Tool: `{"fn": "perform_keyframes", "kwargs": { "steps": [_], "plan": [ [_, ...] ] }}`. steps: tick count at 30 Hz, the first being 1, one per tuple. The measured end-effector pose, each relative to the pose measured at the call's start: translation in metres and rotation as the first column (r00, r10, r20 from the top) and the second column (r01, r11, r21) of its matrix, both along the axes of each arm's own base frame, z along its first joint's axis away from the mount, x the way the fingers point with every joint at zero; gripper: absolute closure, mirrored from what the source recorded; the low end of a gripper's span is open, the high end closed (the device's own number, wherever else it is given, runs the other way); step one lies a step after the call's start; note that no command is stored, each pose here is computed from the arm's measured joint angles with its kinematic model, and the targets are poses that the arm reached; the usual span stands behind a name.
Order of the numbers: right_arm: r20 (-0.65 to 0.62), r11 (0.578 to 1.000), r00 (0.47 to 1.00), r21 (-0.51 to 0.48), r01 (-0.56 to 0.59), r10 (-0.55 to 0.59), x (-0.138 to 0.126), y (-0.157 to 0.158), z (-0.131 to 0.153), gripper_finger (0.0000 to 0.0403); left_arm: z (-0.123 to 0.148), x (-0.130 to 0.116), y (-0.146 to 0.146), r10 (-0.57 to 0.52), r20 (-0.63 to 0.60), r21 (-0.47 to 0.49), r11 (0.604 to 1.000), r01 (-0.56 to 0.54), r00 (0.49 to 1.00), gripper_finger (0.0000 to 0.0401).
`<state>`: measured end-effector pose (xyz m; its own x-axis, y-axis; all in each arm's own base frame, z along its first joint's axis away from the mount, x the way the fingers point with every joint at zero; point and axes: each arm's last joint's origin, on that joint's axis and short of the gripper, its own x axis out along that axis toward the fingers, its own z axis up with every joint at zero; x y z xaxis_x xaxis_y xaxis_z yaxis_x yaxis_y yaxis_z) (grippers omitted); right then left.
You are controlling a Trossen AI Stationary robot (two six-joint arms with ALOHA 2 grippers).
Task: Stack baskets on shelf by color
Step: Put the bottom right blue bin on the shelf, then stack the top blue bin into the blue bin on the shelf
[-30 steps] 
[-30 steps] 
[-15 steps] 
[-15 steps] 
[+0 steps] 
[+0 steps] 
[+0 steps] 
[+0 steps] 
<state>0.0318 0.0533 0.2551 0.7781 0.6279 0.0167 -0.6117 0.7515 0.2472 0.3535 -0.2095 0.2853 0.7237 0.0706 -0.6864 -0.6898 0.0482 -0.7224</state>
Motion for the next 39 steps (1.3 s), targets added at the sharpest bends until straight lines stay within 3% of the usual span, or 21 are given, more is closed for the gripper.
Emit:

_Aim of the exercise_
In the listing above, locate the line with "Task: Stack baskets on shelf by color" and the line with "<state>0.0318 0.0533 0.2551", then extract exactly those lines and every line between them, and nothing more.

_Response to this exercise_
Task: Stack baskets on shelf by color
Step: Put the bottom right blue bin on the shelf, then stack the top blue bin into the blue bin on the shelf
[-30 steps] 
[-30 steps] 
[-15 steps] 
[-15 steps] 
[+0 steps] 
[+0 steps] 
[+0 steps] 
[+0 steps] 
<state>0.0318 0.0533 0.2551 0.7781 0.6279 0.0167 -0.6117 0.7515 0.2472 0.3535 -0.2095 0.2853 0.7237 0.0706 -0.6864 -0.6898 0.0482 -0.7224</state>

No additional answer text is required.